No existe torre de marfil –el lugar preferido de algunos catedráticos, intelectuales de pose, diletantes varios y habituales conductores de las autopistas tecnológicas– para refugiarse y mantenerse asépticos de las influencias que irradia el inmenso campo de esta expansiva actividad. En su esquema quedamos irreversiblemente atrapados, aunque siempre podemos aferrarnos a la negación que es una actitud de no ser. Nos convertiremos, entonces, en testigos, pero no en protagonistas de nuestro tiempo. Otros decidirán nuestro presente y planificarán el futuro quedándonos expuestos a cada una de las decisiones –que son políticas– que los poderes adoptarán en representación de nosotros, el pueblo.

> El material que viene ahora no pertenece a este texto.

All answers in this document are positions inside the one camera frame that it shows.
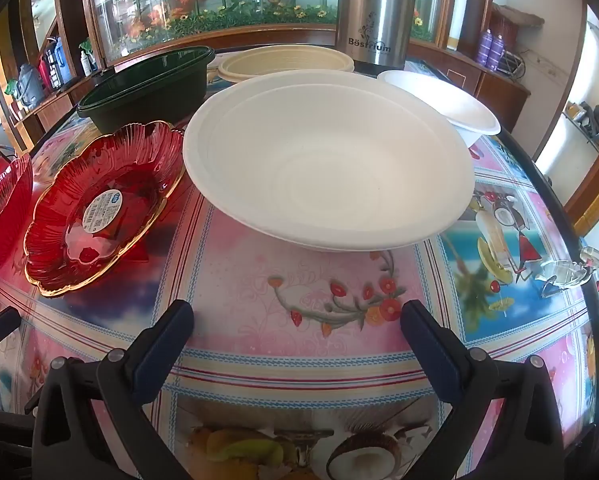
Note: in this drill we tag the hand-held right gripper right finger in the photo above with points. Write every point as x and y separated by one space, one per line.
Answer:
429 355

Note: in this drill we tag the black bag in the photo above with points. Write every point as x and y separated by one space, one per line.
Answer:
592 122

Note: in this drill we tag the red glass bowl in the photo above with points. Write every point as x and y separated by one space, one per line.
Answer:
2 200

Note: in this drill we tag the blue plastic jug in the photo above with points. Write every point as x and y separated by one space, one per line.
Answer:
58 62

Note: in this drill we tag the eyeglasses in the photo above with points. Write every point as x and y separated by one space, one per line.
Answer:
569 270

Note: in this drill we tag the wooden shelf unit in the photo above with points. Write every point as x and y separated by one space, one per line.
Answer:
24 120

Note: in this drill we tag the white spray bottle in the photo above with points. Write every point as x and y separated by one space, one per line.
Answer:
87 62

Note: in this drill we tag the beige plastic bowl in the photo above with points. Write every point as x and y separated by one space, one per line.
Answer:
279 62

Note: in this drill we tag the printed tablecloth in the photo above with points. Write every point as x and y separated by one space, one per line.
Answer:
279 270

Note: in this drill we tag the white foam bowl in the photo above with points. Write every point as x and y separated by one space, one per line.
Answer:
444 100

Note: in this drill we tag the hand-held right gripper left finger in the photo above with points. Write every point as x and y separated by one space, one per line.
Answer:
163 352

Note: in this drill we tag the purple bottle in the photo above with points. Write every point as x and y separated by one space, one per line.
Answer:
497 52
486 47

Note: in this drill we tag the dark green plastic bowl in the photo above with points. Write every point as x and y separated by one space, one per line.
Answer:
129 95

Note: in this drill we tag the red glass scalloped plate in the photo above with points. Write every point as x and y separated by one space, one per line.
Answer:
104 195

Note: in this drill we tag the stainless steel thermos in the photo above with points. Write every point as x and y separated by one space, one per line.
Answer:
379 5

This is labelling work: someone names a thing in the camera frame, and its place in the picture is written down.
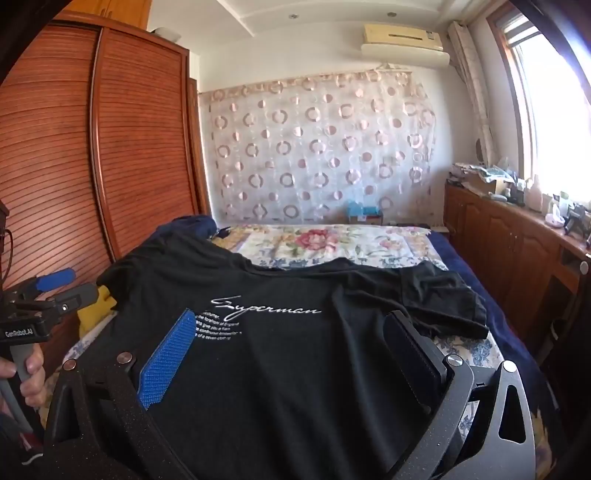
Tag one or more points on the wooden slatted wardrobe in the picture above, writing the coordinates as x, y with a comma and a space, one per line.
69, 161

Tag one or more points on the navy blanket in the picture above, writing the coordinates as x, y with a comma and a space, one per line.
503, 318

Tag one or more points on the pink bottle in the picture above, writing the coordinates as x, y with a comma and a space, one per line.
535, 196

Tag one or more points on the wooden side cabinet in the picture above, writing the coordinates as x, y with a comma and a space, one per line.
498, 240

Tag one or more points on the stack of small boxes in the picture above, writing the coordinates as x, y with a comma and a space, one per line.
461, 173

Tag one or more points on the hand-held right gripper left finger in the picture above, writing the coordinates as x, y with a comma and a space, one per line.
166, 360

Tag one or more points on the open cardboard box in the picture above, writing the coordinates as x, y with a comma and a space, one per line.
489, 184

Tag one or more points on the cardboard box with blue cloth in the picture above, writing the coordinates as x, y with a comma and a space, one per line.
364, 213

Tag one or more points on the wood-framed window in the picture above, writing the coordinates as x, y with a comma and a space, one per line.
554, 115

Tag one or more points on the green-capped white bottle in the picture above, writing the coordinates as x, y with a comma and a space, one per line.
564, 202

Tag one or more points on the blue floral bedsheet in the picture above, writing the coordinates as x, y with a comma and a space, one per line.
480, 353

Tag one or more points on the white round corner guard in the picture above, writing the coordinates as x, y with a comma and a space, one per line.
582, 266

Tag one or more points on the cream air conditioner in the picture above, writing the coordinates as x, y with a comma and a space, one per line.
401, 37

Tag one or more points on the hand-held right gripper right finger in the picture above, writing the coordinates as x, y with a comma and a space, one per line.
411, 355

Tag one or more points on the white bundle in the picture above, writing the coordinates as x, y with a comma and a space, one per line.
164, 32

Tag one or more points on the black printed t-shirt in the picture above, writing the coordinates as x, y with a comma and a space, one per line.
277, 369

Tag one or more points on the person's left hand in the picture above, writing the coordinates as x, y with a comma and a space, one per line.
34, 387

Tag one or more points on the black handheld device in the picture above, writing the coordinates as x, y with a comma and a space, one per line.
575, 220

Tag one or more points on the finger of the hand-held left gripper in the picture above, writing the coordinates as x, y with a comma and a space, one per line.
55, 279
76, 297

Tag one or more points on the pale window curtain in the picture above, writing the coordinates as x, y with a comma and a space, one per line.
471, 83

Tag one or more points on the circle-patterned sheer curtain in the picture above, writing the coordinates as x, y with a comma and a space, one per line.
314, 152

No es la política. Somos nosotros. Así concluí días atrás un escrito en Twitter, después de un breve repaso sobre pintorescos políticos (y ahora otros que se suman), de los que solemos reírnos por sus declaraciones, pronunciaciones en inglés o estrafalarias vestimentas; pero están ahí, por el voto popular. Excluyendo las excepciones para quienes toda la culpa es de “ellos”, una impresionante mayoría asimiló el mensaje en clave de autocrítica. Quizás muchos no sean fanáticos de Dostoyevski, pero piensan igual que el extraordinario escritor ruso: “Todos somos responsables de todo y de todos ante todos, y yo más que todos los otros”.

La culpa no es de la política. Su alma y sus valores están a nuestra disposición. En la sociedad del espectáculo, dominada por la insignia relativista del “todo vale”, hemos preferido ser cómodos espectadores cediendo nuestros espacios “de catalizadores eficaces de la acción política” (Roa Bastos).

De la política no se salvó ni Jesús. Él no fue crucificado por revelarse Dios (juicio religioso por blasfemia) sino por declararse Rey (y acusado de insurrecto ante los romanos), lo cual le llevó directamente al juicio político con su veredicto (a gritos) de pena capital.